Lapsus$: An 'Unorthodox' Threat Group
Lapsus$ only just emerged last year, with Mandiant researchers first noticing activity by the group on underground forums in July 2021. Since then, the group has widened its targeting with the compromises of the Brazilian Ministry of Health, South American telecommunications organizations and Portuguese media companies.
Joshua Shilko, senior principal analyst at Mandiant, said based on incidents that researchers have observed, Lapsus$ appears to rely on stolen credentials, and has used publicly available tooling and publicly available malware. However, Lapsus$ is “unorthodox” in that the group is “a bit noisy” and doesn’t follow the typical post-intrusion framework, he said.
The group is known for extorting its victims by threatening to leak companies’ sensitive data unless they pay up; however, “it doesn’t always seem to be just about money to them,” said Shilko.
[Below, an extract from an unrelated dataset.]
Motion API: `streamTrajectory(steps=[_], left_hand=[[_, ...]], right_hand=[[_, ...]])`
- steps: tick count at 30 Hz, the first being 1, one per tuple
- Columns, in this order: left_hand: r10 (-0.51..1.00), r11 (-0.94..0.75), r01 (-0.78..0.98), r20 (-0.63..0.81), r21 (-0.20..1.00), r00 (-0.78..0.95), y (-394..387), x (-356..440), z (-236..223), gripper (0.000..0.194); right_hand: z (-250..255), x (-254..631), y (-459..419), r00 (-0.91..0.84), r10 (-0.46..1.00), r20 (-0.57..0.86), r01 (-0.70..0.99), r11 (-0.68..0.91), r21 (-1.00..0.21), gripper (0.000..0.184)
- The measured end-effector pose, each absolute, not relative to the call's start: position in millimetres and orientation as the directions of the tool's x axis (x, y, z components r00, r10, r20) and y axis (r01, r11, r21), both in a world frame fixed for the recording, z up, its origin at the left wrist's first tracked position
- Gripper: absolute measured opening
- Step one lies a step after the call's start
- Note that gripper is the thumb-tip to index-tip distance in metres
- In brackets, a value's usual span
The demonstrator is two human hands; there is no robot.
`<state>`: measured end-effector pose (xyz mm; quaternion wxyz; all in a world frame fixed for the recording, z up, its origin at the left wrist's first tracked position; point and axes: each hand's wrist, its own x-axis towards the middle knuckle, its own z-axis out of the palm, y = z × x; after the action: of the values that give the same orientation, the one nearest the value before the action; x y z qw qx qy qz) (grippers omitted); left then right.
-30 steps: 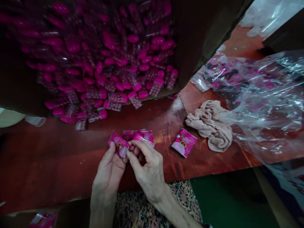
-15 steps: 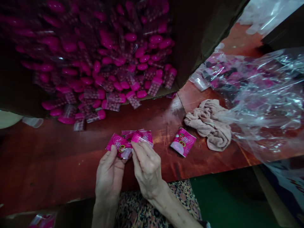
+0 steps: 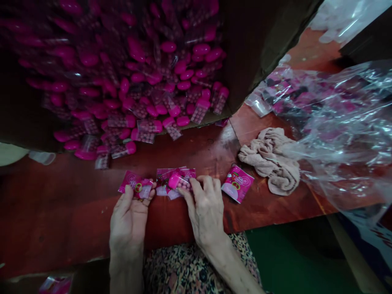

For instance, after targeting Nvidia, Lapsus$ asked the company to remove its lite hash rate (LHR) feature, meant to limit Ethereum mining capabilities in certain products; and also asked Nvidia to open-source its GPU drivers for macOS, Windows and Linux devices.
“In spite of those things, ultimately they’ve been successful in getting access to these large, well-resourced companies,” said Shilko.
The group is also unique in that it communicates with the public via a private Telegram channel, as opposed to the more traditional avenue of a data leak website that is preferred by many other cybercrime groups, said Morgan.
“Abusing a legitimate tool like Telegram ensures that Lapsus$’ data leak channel on the service will likely see minimal disruption, and that their victims’ identities can be exposed to anyone with an internet connection," said Morgan. "Lapsus$ also runs polls on their data leak channel, providing members with the ability to decide whose data should be breached next; among cyber extortion groups, few also involve their followers or the public in such a direct manner."
This article was updated on March 22 to reflect a new statement by Microsoft acknowledging that an account was compromised.